Exercise brief ::
The entries below contain a stretch that opens with the line containing "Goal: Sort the" and closes with the line containing "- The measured"; set down that stretch exactly, both ends included, and nothing else.

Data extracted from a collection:
|---|

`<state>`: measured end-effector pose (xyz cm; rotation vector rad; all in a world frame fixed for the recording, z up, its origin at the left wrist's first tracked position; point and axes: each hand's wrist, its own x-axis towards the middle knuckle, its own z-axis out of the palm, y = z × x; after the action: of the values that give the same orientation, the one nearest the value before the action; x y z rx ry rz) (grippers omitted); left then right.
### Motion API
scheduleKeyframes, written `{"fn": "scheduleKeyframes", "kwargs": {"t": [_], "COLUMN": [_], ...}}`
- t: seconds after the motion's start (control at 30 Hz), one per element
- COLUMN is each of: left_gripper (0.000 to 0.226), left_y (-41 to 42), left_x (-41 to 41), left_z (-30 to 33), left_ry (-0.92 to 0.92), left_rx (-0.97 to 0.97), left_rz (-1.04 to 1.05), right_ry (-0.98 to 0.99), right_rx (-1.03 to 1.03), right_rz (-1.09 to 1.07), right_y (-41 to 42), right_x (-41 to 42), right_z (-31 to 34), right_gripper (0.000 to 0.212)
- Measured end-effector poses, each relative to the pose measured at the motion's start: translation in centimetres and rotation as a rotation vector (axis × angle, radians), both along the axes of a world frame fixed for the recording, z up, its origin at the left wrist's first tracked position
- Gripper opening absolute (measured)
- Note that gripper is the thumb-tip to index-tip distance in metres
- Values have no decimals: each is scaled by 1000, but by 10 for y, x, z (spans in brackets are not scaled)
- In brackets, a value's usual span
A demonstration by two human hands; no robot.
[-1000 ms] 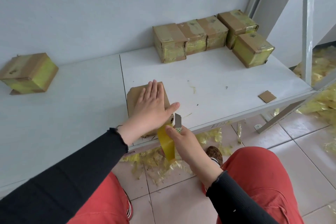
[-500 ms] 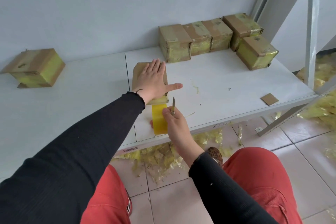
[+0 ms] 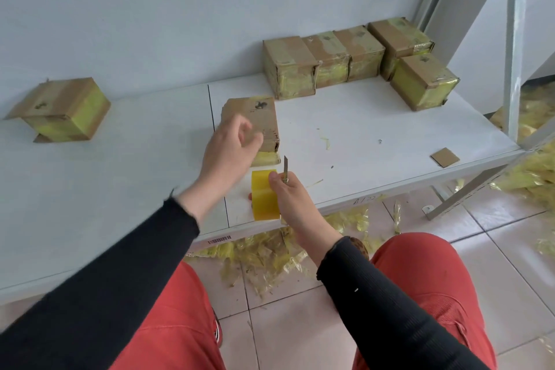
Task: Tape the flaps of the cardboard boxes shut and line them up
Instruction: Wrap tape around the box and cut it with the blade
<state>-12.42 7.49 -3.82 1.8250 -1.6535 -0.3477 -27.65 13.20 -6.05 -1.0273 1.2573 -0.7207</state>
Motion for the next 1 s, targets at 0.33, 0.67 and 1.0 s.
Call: {"fn": "scheduleKeyframes", "kwargs": {"t": [0.33, 0.67, 1.0], "left_gripper": [23, 7, 13], "left_y": [51, 47, 41], "left_x": [-14, -20, -22], "left_z": [-32, -30, -27], "left_ry": [927, 1079, 1020], "left_rx": [450, 359, 352], "left_rz": [112, 145, 136], "right_ry": [699, 1033, 1208], "right_rx": [-497, -799, -832], "right_rz": [313, 481, 490], "right_y": [-54, -83, -106], "right_x": [-39, -33, -43], "right_z": [18, 9, 17], "right_gripper": [45, 30, 29]}}
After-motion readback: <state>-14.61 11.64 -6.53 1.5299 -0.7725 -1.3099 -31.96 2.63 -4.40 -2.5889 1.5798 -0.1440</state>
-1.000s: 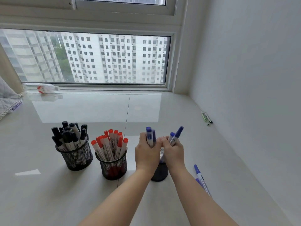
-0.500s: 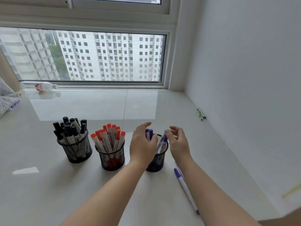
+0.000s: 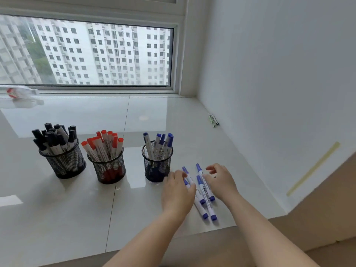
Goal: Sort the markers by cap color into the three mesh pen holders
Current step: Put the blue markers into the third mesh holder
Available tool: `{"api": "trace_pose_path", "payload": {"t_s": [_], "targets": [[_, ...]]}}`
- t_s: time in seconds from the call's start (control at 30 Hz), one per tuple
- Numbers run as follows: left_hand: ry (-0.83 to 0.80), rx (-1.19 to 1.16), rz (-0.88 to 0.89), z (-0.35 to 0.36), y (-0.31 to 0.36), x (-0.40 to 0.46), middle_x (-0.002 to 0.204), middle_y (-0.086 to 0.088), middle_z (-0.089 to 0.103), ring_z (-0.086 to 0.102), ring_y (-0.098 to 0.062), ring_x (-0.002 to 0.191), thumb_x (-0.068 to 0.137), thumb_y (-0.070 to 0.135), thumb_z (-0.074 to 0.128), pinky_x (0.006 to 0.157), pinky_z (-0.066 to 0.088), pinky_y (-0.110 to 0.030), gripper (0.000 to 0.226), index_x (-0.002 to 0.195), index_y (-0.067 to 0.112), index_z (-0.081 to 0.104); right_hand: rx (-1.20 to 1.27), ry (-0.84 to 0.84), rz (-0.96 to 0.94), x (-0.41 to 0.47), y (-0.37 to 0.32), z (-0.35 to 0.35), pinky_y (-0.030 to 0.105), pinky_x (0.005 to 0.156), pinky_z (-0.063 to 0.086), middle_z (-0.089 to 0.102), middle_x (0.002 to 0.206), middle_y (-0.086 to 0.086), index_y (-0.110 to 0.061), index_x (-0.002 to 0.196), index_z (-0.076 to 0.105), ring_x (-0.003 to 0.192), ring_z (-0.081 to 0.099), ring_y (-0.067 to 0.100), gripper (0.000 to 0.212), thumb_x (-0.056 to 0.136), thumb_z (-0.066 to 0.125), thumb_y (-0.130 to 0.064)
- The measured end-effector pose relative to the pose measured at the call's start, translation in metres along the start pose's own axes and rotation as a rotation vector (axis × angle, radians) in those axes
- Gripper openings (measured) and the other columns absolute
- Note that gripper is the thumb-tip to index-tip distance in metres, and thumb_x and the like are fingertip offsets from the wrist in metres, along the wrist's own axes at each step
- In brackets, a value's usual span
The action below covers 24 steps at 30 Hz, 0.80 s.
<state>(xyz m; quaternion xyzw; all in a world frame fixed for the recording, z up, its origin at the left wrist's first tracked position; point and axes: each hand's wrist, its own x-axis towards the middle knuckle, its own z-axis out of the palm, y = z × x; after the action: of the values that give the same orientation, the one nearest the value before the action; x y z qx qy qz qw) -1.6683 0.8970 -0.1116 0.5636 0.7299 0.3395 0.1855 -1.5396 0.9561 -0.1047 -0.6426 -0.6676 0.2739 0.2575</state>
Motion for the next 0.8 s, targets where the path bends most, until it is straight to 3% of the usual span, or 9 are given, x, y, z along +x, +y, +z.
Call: {"api": "trace_pose_path", "payload": {"t_s": [0.13, 0.33, 0.53, 0.8], "targets": [[0.003, 0.13, -0.171, 0.024, 0.003, -0.005, 0.128, -0.001, 0.041, 0.036, -0.02, 0.122, 0.084, 0.053, 0.049, 0.099, 0.031, -0.03, 0.055, 0.129, 0.021, 0.041, -0.083, -0.08, -0.053, -0.01, 0.01, 0.012, 0.027, 0.095, 0.036, 0.044, 0.125, -0.001, -0.022, 0.129, 0.045, 0.118, 0.041, 0.016, 0.044, 0.087, 0.055, -0.031], [-0.006, 0.277, -0.184, 0.038, 0.003, 0.005, 0.132, -0.005, 0.037, 0.034, -0.023, 0.125, 0.083, 0.058, 0.045, 0.1, 0.029, -0.032, 0.066, 0.134, 0.017, 0.033, -0.283, -0.106, -0.164, -0.01, 0.025, 0.018, 0.029, 0.098, 0.035, 0.041, 0.13, 0.001, -0.026, 0.142, 0.032, 0.115, 0.038, 0.02, 0.048, 0.095, 0.04, -0.03], [-0.148, 0.313, -0.116, 0.031, -0.001, 0.018, 0.132, -0.01, 0.033, 0.033, -0.026, 0.124, 0.088, 0.037, 0.044, 0.099, 0.032, -0.034, 0.057, 0.136, 0.01, 0.028, -0.419, -0.097, -0.125, -0.001, 0.017, 0.022, 0.033, 0.084, 0.042, 0.037, 0.126, 0.008, -0.019, 0.142, 0.028, 0.108, 0.047, 0.025, 0.048, 0.095, 0.035, -0.027], [-0.157, 0.368, -0.073, 0.023, -0.006, 0.017, 0.129, -0.012, 0.039, 0.038, -0.027, 0.121, 0.09, 0.017, 0.041, 0.098, 0.032, -0.03, 0.04, 0.128, 0.006, 0.038, -0.572, 0.032, 0.026, -0.007, 0.007, 0.038, 0.032, 0.085, 0.04, 0.046, 0.125, 0.012, -0.005, 0.125, 0.038, 0.108, 0.049, 0.028, 0.035, 0.095, 0.033, -0.023]]}}
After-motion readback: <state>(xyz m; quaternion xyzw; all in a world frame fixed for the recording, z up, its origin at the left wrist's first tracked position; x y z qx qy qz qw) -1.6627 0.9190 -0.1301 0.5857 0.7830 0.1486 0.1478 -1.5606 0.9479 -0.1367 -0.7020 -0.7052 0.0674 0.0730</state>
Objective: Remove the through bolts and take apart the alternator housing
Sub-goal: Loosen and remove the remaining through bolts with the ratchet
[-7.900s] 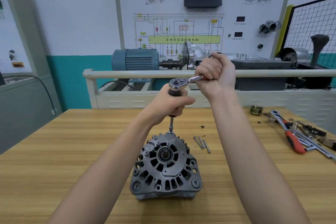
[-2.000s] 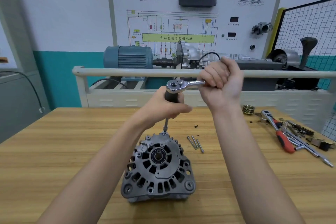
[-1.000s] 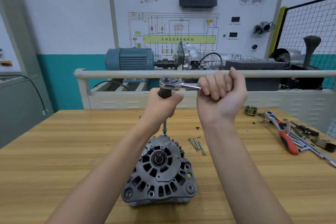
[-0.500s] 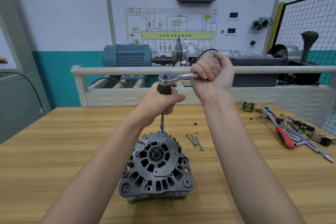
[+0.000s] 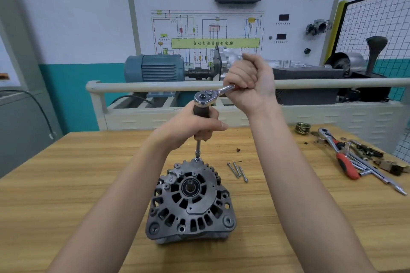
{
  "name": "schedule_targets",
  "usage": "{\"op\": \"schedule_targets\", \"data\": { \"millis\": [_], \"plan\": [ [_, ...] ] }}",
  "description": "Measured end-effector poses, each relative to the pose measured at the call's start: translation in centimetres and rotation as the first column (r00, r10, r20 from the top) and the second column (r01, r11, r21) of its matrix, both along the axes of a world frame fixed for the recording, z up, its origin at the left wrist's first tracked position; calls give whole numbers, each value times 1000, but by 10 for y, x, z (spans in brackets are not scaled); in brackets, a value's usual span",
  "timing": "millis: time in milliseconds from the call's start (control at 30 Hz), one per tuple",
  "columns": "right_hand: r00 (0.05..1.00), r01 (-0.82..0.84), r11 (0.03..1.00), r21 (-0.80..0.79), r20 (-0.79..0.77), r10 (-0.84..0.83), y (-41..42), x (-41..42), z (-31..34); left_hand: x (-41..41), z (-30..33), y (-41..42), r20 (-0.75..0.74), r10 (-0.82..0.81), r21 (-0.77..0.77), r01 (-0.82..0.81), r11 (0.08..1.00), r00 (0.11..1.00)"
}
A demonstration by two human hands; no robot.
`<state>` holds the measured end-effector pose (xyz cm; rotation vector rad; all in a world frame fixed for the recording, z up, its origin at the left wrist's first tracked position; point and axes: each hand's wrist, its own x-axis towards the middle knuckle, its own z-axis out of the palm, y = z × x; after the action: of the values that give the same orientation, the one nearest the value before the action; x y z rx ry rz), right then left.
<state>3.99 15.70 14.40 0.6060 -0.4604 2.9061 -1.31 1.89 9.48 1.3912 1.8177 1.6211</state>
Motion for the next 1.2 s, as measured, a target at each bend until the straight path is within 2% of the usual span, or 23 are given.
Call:
{"op": "schedule_targets", "data": {
  "millis": [100, 167, 267, 333, 400, 500, 567, 633, 700, 800, 867, 933, 1000, 1100, 1200],
  "plan": [
    [995, 100, 993, -61, -11, -101, -4, 4, -5, -1, -6, 6, 95, 48, 115, -59, 992, 994],
    [967, 241, 966, -93, -56, -247, -12, 14, -15, -1, -11, 10, 114, 179, 196, -199, 960, 977],
    [869, 465, 879, -104, -133, -476, -30, 32, -30, 4, -19, 20, 145, 437, 316, -460, 830, 888],
    [819, 542, 835, -94, -164, -550, -37, 38, -34, 11, -20, 25, 153, 536, 346, -553, 758, 831],
    [842, 507, 859, -76, -170, -512, -32, 37, -31, 11, -20, 23, 117, 511, 330, -519, 789, 852],
    [955, 267, 963, -39, -126, -270, -16, 24, -18, 3, -14, 5, -12, 182, 185, -177, 967, 983],
    [990, 105, 994, -20, -89, -106, -9, 12, -9, -1, -8, -4, -33, 6, 74, -4, 997, 999],
    [998, 30, 999, -21, -55, -31, -7, 3, -3, -1, -6, -3, -50, 14, 30, -13, 999, 999],
    [998, 48, 998, -39, -40, -50, -8, 2, -2, -1, -8, 1, -49, 103, 51, -101, 994, 993],
    [978, 188, 977, -97, -74, -196, -13, 14, -11, 5, -13, 7, -39, 298, 162, -288, 944, 954],
    [932, 334, 934, -124, -104, -347, -22, 26, -23, 11, -19, 13, 24, 438, 287, -426, 858, 898],
    [866, 473, 873, -118, -125, -485, -33, 39, -33, 18, -21, 20, 116, 509, 375, -512, 773, 853],
    [818, 545, 830, -113, -146, -557, -37, 45, -37, 21, -21, 24, 134, 526, 368, -536, 760, 840],
    [879, 447, 890, -86, -140, -455, -23, 39, -27, 13, -17, 16, 22, 456, 266, -445, 855, 890],
    [983, 159, 986, -53, -82, -163, -9, 20, -12, 7, -9, 2, -153, 224, 109, -209, 972, 962]
  ]
}}
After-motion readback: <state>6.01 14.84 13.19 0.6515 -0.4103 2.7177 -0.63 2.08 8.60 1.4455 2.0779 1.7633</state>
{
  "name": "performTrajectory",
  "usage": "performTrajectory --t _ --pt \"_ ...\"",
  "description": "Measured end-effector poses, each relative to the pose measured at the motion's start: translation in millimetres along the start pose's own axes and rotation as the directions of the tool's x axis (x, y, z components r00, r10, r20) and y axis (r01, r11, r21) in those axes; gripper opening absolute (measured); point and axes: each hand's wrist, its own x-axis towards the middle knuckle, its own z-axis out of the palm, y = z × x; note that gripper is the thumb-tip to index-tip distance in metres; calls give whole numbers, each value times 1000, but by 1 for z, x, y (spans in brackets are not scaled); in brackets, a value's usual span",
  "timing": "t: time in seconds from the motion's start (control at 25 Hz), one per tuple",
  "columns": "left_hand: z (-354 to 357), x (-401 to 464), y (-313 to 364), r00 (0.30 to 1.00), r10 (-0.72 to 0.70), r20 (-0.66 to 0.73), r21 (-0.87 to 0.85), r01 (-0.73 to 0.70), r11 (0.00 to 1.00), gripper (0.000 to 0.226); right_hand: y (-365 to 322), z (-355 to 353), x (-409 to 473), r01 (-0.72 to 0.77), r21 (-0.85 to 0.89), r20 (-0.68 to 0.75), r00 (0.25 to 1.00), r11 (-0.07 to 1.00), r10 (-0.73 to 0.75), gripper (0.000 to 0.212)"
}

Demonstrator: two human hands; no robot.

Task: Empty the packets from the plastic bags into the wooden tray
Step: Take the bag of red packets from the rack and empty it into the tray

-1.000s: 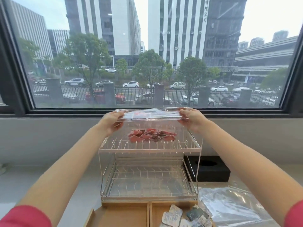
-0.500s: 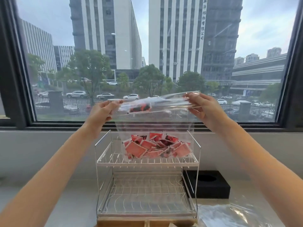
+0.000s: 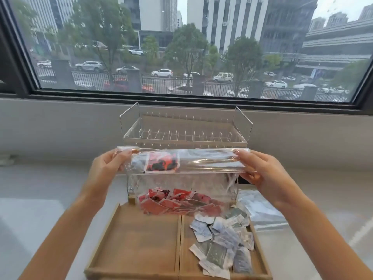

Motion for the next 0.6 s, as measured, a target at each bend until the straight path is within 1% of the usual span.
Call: performTrajectory --t 0.12,0.2,0.24,0.28,0.32,0.36,0.4,0.44,0.48,0.56,0.6 --pt "-3 -16 -13 998 -48 35 28 47 999 25 15 0 -10 -49 -22 -6 999 999 49 19" --pt "-2 -20 -20 997 -82 -2 15 82 997 19 20 0 -10 -62 -33 3 998 998 63 23" --pt "0 -22 -24 995 -98 -32 16 99 995 16 24 1 -10 -87 -31 -3 996 996 87 24" --pt "2 -25 -30 990 -133 -45 28 134 991 18 30 2 -8 -127 -24 -22 992 992 126 24" --pt "3 -29 -38 981 -192 -27 28 193 981 25 38 4 -8 -182 -13 -46 982 983 181 25" --pt "4 -33 -49 960 -281 22 10 280 960 36 49 7 -8 -245 -12 -70 967 970 243 27" --pt "4 -38 -61 932 -350 96 -11 352 936 49 60 10 -9 -299 -20 -86 951 954 297 30" --pt "4 -44 -70 912 -373 169 0 379 925 58 72 13 -10 -332 -23 -94 940 943 329 35" --pt "4 -47 -75 900 -371 228 -17 385 923 60 82 15 -11 -339 -9 -101 936 941 337 39" --pt "5 -46 -77 893 -373 251 -49 397 917 51 90 16 -9 -306 46 -118 944 951 309 42" --pt "4 -43 -79 891 -391 232 -45 412 910 49 89 16 -8 -285 63 -126 948 956 291 39"
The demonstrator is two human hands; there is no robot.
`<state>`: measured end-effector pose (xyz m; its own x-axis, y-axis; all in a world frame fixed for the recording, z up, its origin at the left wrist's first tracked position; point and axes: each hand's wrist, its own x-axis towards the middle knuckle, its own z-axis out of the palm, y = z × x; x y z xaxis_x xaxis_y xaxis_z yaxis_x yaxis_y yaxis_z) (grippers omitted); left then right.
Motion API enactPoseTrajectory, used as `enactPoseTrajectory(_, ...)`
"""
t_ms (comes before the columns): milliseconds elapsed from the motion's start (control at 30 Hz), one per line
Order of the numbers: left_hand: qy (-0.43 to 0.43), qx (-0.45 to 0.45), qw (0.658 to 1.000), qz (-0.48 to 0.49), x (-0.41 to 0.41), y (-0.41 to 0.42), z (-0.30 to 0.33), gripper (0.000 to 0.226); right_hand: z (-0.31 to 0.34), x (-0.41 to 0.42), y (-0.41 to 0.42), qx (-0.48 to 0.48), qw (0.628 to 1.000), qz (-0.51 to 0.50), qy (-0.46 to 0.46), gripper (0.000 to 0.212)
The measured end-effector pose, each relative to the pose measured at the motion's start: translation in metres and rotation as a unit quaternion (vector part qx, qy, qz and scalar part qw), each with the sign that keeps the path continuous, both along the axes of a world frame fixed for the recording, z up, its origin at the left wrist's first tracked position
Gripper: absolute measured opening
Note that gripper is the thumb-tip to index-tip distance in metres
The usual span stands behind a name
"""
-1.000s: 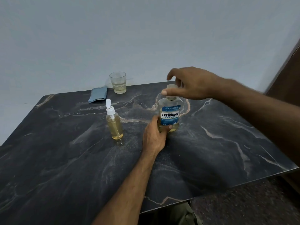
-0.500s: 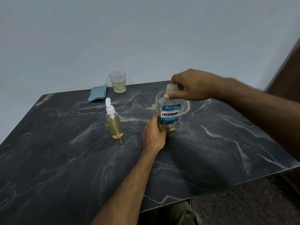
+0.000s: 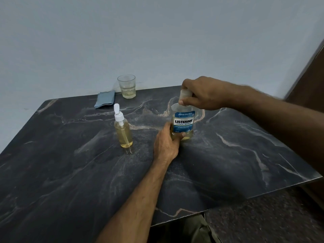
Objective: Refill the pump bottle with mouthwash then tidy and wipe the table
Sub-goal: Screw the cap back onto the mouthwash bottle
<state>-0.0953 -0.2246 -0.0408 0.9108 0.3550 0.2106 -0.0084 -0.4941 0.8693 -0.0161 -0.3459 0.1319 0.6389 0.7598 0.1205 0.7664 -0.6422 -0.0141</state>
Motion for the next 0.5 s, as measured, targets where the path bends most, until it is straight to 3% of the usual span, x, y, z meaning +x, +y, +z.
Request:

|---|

Answer below ::
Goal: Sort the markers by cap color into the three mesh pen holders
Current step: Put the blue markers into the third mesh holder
Available tool: `{"api": "trace_pose_path", "payload": {"t_s": [_], "targets": [[_, ...]]}}`
- t_s: time in seconds from the call's start (control at 30 Hz), one per tuple
- Numbers run as follows: left_hand: ry (-0.83 to 0.80), rx (-1.19 to 1.16), rz (-0.88 to 0.89), z (-0.35 to 0.36), y (-0.31 to 0.36), x (-0.40 to 0.46), middle_x (-0.002 to 0.204), middle_y (-0.086 to 0.088), middle_z (-0.089 to 0.103), ring_z (-0.086 to 0.102), ring_y (-0.098 to 0.062), ring_x (-0.002 to 0.191), thumb_x (-0.068 to 0.137), thumb_y (-0.070 to 0.135), thumb_z (-0.074 to 0.128), pinky_x (0.006 to 0.157), pinky_z (-0.066 to 0.088), pinky_y (-0.110 to 0.030), gripper (0.000 to 0.226), index_x (-0.002 to 0.195), index_y (-0.067 to 0.112), index_z (-0.081 to 0.104); right_hand: rx (-1.20 to 1.27), ry (-0.84 to 0.84), rz (-0.96 to 0.94), x (-0.41 to 0.47), y (-0.37 to 0.32), z (-0.35 to 0.35), pinky_y (-0.030 to 0.105), pinky_x (0.005 to 0.156), pinky_z (-0.063 to 0.086), middle_z (-0.089 to 0.102), middle_x (0.002 to 0.206), middle_y (-0.086 to 0.086), index_y (-0.110 to 0.061), index_x (-0.002 to 0.196), index_z (-0.076 to 0.105), ring_x (-0.003 to 0.192), ring_z (-0.081 to 0.099), ring_y (-0.067 to 0.100), gripper (0.000 to 0.212), thumb_x (-0.056 to 0.136), thumb_z (-0.066 to 0.125), thumb_y (-0.130 to 0.064)
- The measured end-effector pose relative to the pose measured at the call's start, translation in metres along the start pose's own axes and rotation as a rotation vector (axis × angle, radians) in those axes

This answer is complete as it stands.